YOUR GOAL: Leaving the pictures aside, repeat every line below exactly.

GIVEN DATA:

________

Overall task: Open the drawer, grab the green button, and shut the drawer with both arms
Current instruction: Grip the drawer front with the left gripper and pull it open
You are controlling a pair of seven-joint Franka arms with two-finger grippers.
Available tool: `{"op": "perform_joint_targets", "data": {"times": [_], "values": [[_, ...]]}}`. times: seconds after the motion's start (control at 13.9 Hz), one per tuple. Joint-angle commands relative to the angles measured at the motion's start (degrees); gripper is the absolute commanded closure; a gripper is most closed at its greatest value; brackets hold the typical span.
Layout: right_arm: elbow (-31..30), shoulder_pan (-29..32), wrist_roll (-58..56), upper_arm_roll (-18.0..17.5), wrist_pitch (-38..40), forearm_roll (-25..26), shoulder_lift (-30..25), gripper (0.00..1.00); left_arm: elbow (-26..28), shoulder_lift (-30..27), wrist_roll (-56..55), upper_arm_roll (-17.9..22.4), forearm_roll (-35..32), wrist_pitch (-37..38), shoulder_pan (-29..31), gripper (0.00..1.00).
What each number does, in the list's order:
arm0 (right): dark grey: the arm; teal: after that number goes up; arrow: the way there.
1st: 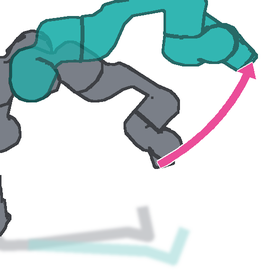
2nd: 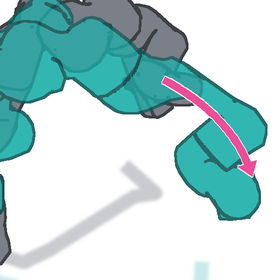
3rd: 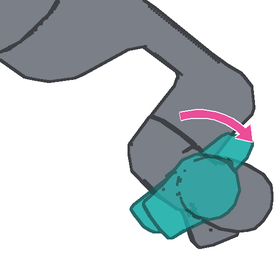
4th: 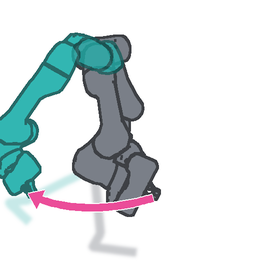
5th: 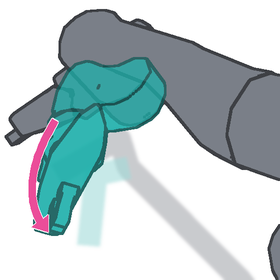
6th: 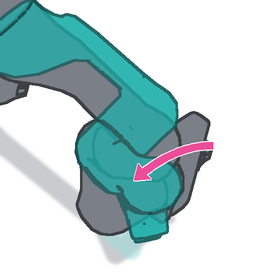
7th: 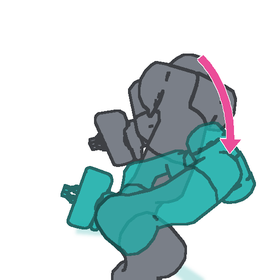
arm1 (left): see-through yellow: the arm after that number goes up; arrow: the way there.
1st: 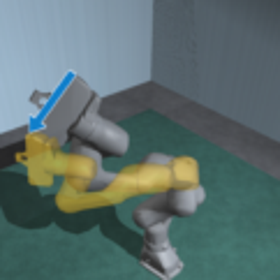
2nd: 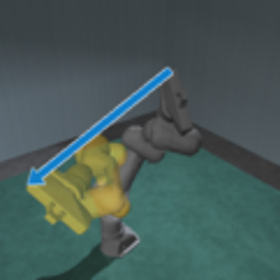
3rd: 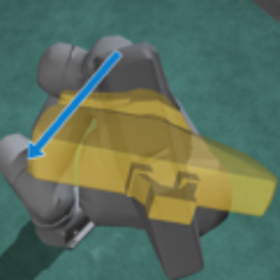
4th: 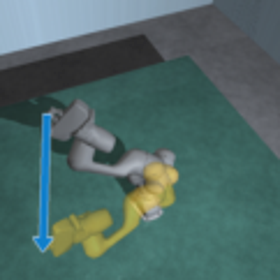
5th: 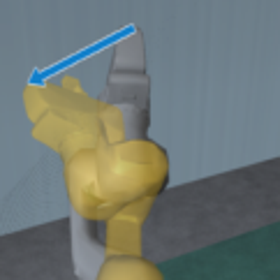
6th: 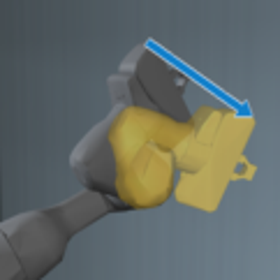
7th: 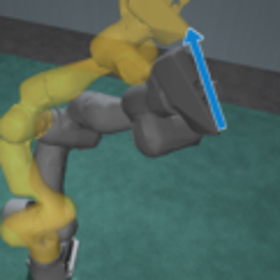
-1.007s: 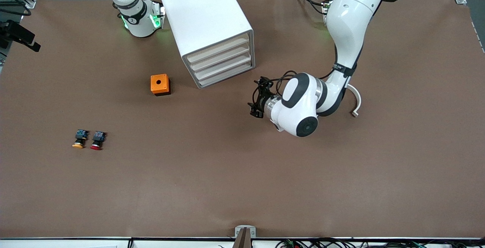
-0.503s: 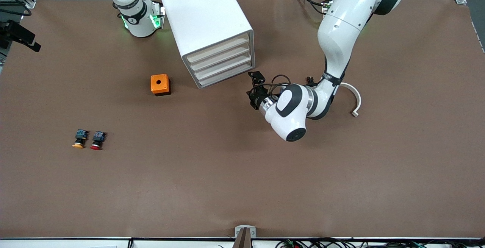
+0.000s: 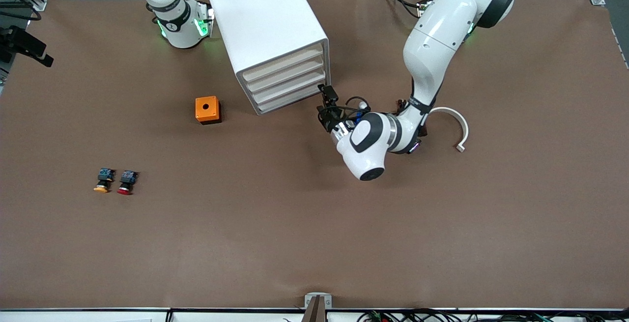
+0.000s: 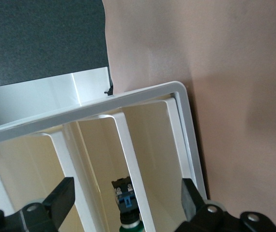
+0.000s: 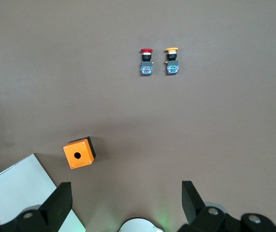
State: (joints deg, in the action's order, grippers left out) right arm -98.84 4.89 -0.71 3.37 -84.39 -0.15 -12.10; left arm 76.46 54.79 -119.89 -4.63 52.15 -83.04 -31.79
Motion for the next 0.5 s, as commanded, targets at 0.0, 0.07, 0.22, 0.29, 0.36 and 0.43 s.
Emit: {"op": "perform_joint_targets", "data": {"times": [0.0, 0.07, 0.22, 0.29, 0.36, 0.43], "values": [[0.4, 0.3, 0.4, -0.1, 0.5, -0.6, 0.1, 0.0, -1.7, 1.6, -1.4, -0.1, 1.2, 1.3, -0.2, 0.33], [0.4, 0.3, 0.4, -0.1, 0.5, -0.5, 0.1, 0.0, -1.6, 1.8, -1.3, -0.1, 1.2, 1.2, -0.4, 0.36], [0.4, 0.3, 0.4, -0.1, 0.5, -0.5, 0.1, 0.0, -1.3, 2.2, -1.1, -0.1, 1.2, 1.3, -1.1, 0.39], [0.4, 0.2, 0.4, -0.1, 0.5, -0.5, 0.1, 0.0, -1.3, 2.2, -1.1, -0.1, 1.3, 1.3, -1.4, 0.39], [0.4, 0.2, 0.4, -0.1, 0.5, -0.5, 0.1, 0.0, -1.2, 2.3, -1.1, -0.1, 1.9, 1.3, -1.9, 0.39], [0.4, 0.2, 0.4, -0.1, 0.5, -0.5, 0.1, 0.0, -1.2, 2.3, -1.1, -0.1, 2.0, 1.3, -2.3, 0.39]]}}
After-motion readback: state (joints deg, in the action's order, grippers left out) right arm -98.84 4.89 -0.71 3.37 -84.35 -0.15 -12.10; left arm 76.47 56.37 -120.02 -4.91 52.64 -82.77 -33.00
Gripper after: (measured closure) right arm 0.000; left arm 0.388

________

ANSWER SECTION:
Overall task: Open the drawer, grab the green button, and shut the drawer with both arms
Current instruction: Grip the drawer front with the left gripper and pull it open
You are controlling a pair of seven-joint Franka arms with two-finger grippers.
Available tool: `{"op": "perform_joint_targets", "data": {"times": [_], "values": [[_, ...]]}}`. times: seconds after the motion's start (control at 13.9 Hz), one per tuple. Joint-angle commands relative to the angles measured at the motion's start (degrees); gripper is the absolute commanded closure; a gripper is most closed at its greatest value; brackets hold the typical span.
Layout: right_arm: elbow (-31..30), shoulder_pan (-29..32), wrist_roll (-58..56), upper_arm_roll (-18.0..17.5), wrist_pitch (-38..40), forearm_roll (-25..26), shoulder_lift (-30..25), gripper (0.00..1.00); left_arm: elbow (-26..28), shoulder_lift (-30..27), wrist_roll (-56..55), upper_arm_roll (-17.9..22.4), forearm_roll (-35..32), wrist_pitch (-37..38), shoulder_pan (-29..31), gripper (0.00..1.00).
What each number does, in the list's order:
arm0 (right): dark grey: the arm; teal: after that number goes up; arrow: the way there.
1st: 
2nd: 
3rd: 
4th: 
5th: 
6th: 
7th: 
arm1 (left): see-through yellow: the arm after that number goes up; arrow: the way there.
1st: 
2nd: 
3rd: 
4th: 
5th: 
6th: 
7th: 
-1.007s: 
-0.503s: 
+0.000s: 
+0.000s: 
+0.000s: 
State: (joints deg, in the action's order, grippers left out) right arm -98.84 4.89 -0.71 3.37 -84.39 -0.15 -12.10; left arm 76.46 54.79 -119.89 -4.63 52.15 -83.04 -31.79
Motion for the next 0.5 s, as commanded, targets at 0.0, 0.07, 0.22, 0.29, 0.36 and 0.43 s.
Emit: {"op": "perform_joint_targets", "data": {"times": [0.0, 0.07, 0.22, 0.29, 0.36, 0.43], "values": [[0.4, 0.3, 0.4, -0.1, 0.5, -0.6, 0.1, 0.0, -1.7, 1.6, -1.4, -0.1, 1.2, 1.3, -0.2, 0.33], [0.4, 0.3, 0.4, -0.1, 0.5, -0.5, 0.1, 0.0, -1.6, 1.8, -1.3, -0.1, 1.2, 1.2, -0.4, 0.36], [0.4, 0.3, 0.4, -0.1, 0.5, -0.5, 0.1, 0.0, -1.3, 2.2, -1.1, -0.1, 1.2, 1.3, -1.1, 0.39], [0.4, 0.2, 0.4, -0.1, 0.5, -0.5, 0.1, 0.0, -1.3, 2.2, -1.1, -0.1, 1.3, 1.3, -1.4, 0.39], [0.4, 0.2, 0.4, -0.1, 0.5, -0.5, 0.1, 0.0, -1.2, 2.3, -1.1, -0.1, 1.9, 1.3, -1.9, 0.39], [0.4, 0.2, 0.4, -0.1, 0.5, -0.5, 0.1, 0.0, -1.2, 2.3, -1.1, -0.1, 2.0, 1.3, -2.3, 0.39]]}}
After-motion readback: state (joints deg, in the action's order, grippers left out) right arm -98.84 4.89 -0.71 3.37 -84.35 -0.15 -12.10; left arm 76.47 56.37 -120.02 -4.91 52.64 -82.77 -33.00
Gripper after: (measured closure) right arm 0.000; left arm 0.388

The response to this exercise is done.